Here in Geneva they rue how few independent cinemas there are these days. Australian film lovers would, however, be envious of how many there are. This list shows only Pathe as commercial chain cinemas. The rest are all independent and they number 12 establishments, some with more than one screen. We’re a bit excited as Nord-Sud is our local and it’s about to open after 18 months of renovation. They are starting out with a week of some of the best movies on during their closure at 5CHF a ticket…at which price we are thinking of rewatching Cold War.
The independents all club together to provide a discount card. It costs 30CHF (about $45AUD) and that reduces the price/ticket from 16CHF to 10CHF. It doesn’t take long, in other words, to get the investment back.

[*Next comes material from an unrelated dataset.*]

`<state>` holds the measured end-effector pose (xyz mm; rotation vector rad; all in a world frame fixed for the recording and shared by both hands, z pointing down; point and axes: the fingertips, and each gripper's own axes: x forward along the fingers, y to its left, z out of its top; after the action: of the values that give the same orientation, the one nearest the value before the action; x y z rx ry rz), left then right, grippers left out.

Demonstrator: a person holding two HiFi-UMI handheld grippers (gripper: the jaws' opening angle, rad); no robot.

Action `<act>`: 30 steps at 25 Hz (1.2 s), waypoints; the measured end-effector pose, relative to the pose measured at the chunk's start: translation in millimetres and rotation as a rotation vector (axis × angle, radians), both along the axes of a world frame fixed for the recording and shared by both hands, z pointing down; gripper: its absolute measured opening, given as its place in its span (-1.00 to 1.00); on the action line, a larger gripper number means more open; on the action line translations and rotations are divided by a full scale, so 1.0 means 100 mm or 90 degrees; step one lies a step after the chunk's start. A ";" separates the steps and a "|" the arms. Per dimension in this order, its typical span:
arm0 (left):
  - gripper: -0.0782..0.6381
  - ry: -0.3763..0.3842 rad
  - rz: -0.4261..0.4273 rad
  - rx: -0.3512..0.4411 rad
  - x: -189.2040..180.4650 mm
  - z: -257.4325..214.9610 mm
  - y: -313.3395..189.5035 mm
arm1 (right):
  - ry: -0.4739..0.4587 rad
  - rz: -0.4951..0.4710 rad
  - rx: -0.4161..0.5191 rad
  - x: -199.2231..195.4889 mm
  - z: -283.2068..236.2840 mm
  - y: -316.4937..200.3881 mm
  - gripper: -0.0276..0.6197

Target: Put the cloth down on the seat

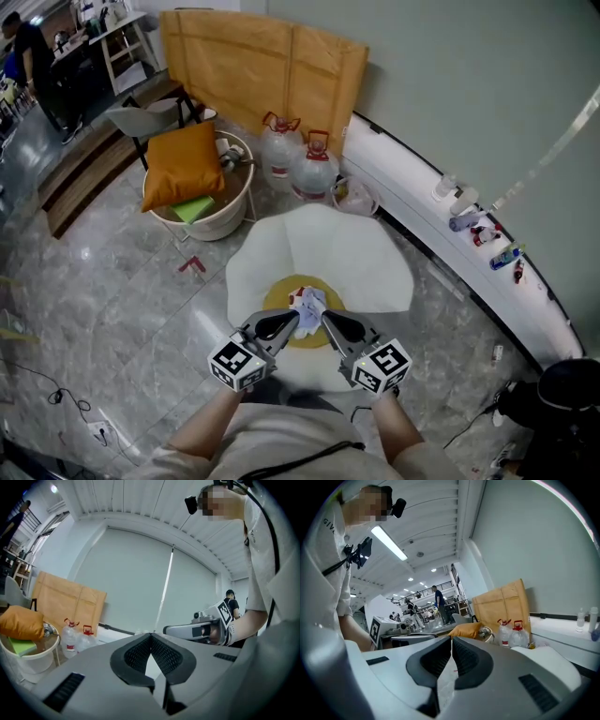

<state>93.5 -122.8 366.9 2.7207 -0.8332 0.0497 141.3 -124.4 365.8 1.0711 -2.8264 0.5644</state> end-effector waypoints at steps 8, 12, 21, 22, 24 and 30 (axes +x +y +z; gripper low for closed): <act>-0.74 0.028 0.010 0.000 -0.09 -0.30 0.04 | -0.028 -0.019 0.010 -0.04 -0.35 0.11 -0.85; -0.74 0.036 0.010 -0.003 -0.09 -0.35 0.08 | -0.053 -0.037 0.009 -0.09 -0.45 0.18 -0.85; -0.74 0.013 0.020 0.019 -0.14 -0.36 0.31 | -0.074 -0.057 0.013 -0.26 -0.58 0.37 -0.86; -0.74 0.015 0.018 0.018 -0.16 -0.36 0.32 | -0.078 -0.056 0.010 -0.26 -0.58 0.38 -0.86; -0.74 0.018 0.014 0.017 -0.20 -0.37 0.33 | -0.087 -0.054 0.009 -0.25 -0.59 0.40 -0.86; -0.74 0.032 0.006 0.020 -0.26 -0.46 0.34 | -0.095 -0.055 0.016 -0.24 -0.61 0.45 -0.86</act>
<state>67.3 -89.0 321.1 2.7430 -0.8136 -0.0308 117.1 -79.8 304.5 0.9436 -2.9979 0.6282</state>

Star amongst them is The Grutli, an arthouse complex of two theatres and two cinemas. It does a lot of retrospectives and indeed, it was one last summer that set me on the road of immersing myself in Australian cinema. The retrospective was of Cassavetes, but it was so easy to see his impact on Australian film makers, that the segue was irresistible.
In news just to hand, I repeat a story google translated from a local newspaper:
Plaza cinema will not be destroyed
The Wilsdorf Foundation has bought the building housing the old dark room. It will be again devoted to the seventh art. This is a dramatic twist: the Plaza Cinema, destined to be destroyed to give way to offices and parking, was saved after many years of fighting. The website tdg.ch reveals Wednesday that the Wilsdorf Foundation, owner of Rolex, has bought the building located in the district of Chantepoulet. The price of the transaction was not disclosed, but according to the Geneva site, a sum of around 100 million francs had been articulated by the defenders of cinema four years ago.

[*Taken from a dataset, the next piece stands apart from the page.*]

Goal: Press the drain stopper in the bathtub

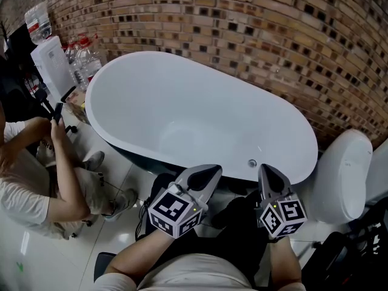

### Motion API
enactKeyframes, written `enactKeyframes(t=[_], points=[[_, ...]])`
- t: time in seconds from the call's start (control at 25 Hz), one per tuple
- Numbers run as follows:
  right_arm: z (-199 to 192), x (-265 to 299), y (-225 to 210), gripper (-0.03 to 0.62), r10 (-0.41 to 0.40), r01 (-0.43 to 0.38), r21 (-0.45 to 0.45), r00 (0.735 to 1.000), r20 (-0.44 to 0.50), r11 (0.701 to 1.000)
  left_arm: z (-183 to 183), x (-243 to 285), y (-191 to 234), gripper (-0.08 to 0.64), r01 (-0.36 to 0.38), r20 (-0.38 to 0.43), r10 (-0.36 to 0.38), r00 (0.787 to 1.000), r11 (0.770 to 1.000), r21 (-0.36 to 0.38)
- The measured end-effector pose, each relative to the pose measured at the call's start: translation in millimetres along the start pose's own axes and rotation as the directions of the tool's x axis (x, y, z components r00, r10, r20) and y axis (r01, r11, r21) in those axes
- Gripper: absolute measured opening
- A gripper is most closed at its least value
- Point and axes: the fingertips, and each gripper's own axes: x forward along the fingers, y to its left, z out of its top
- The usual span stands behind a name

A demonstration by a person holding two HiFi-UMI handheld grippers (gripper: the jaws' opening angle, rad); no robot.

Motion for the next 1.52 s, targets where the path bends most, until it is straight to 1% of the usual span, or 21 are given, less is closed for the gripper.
enactKeyframes(t=[0.4, 0.8, 1.2, 1.52], points=[[2.6, -1.9, 1.1, 0.015, 0.009, -0.010, 0.035, 1.000, 0.025, 0.999, -0.2, 0.1, -2.1, 0.003, 0.010, -0.002, -0.010, 1.000, 1.000, 0.001], [5.9, -3.1, 11.5, 0.015, 0.040, -0.040, 0.018, 0.999, 0.022, 0.999, -1.8, 0.3, -6.1, 0.003, 0.016, -0.011, -0.016, 1.000, 1.000, 0.006], [3.3, -3.9, 9.1, 0.015, 0.036, -0.036, 0.011, 0.999, 0.010, 0.999, -3.9, -1.1, -3.3, 0.003, 0.007, -0.018, -0.007, 1.000, 1.000, 0.010], [-1.5, -6.1, 4.7, 0.015, 0.030, -0.030, 0.025, 1.000, 0.005, 0.999, -5.2, -3.1, 1.4, 0.003, -0.010, -0.016, 0.010, 1.000, 1.000, 0.016]])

The building will be donated to a daughter foundation in Wilsdorf.This, chaired by Jean-Pierre Greff, director of the High School of Art and Design (HEAD) will revive the seventh art in the room once the building has been renovated.

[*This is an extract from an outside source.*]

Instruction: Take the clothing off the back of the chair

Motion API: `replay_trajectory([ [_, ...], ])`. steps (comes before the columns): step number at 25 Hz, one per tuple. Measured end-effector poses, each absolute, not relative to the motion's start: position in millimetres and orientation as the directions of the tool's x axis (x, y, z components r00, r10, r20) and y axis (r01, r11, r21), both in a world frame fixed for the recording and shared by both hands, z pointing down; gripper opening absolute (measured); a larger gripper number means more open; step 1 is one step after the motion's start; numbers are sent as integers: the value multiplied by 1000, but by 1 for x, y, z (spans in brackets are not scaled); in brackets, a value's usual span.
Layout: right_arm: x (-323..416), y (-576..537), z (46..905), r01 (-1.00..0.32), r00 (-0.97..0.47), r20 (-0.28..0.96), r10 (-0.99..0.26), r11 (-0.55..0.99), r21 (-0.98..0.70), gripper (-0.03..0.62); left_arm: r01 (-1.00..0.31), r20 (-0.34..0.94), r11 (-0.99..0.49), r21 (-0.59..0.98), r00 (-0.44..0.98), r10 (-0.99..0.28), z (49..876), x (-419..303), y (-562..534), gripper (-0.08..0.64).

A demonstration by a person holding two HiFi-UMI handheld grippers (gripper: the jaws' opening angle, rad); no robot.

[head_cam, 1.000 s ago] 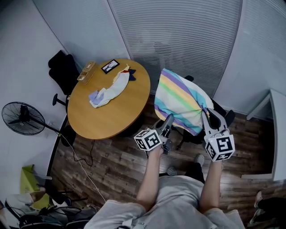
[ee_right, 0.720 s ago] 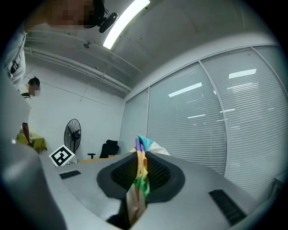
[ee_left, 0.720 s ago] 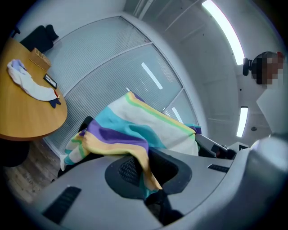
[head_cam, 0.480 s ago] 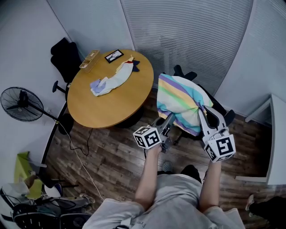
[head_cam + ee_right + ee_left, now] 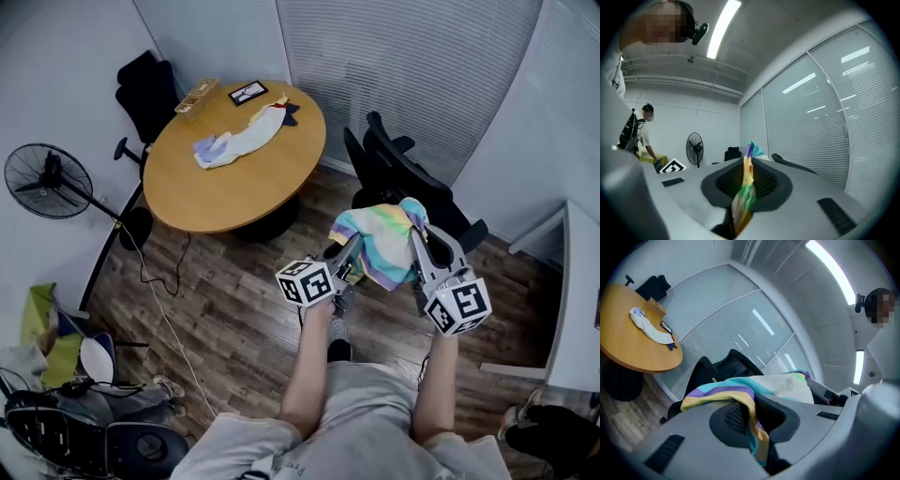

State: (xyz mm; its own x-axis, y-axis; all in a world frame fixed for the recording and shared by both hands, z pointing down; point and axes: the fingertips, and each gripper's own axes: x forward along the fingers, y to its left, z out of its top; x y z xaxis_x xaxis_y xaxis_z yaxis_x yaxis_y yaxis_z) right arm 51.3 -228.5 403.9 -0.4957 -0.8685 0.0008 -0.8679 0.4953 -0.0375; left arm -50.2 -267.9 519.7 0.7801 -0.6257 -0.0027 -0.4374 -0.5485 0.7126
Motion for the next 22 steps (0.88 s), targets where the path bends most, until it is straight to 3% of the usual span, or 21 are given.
replay_trajectory([
  [8, 96, -145, 426, -890, -437, 20, -899, 429, -155, 49, -527, 107, -566, 634, 785, -610, 529, -23, -173, 51],
  [17, 142, -80, 459, -916, -357, 88, -930, 330, -228, 49, -678, 267, -644, 353, 733, -625, 531, 10, -116, 51],
  [22, 173, -55, 477, -947, -293, 164, -942, 262, -186, 49, -707, 297, -668, 233, 706, -643, 526, 31, -98, 51],
])
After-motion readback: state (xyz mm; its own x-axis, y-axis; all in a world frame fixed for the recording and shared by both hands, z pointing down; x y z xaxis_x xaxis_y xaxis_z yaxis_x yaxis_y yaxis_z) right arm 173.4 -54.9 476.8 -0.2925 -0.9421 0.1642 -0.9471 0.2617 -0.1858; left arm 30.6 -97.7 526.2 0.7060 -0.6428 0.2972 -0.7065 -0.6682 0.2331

Good news for us since it is a two minute walk from our apartment. But to show how things are, there are two empty independent cinemas within five minutes’ walk. The Broadway closed down in 2010 and Cinema Central in 2012. One has been empty for at least 10 years, the other for 9. One of the strange things about living in Geneva is how desperately hard it is to find places to live, and yet how many buildings are empty, often for years. One might think a people as sensible as the Swiss would do something about this.
The Plaza cinema apparently seated over 700 people and was abandoned in 2013. That surprises me since I try to keep abreast of cinema here and missed this one on my doorstep? Anyway, greatly looking forward to its reopening, but things move so slowly in Switzerland, I’m not holding my breath.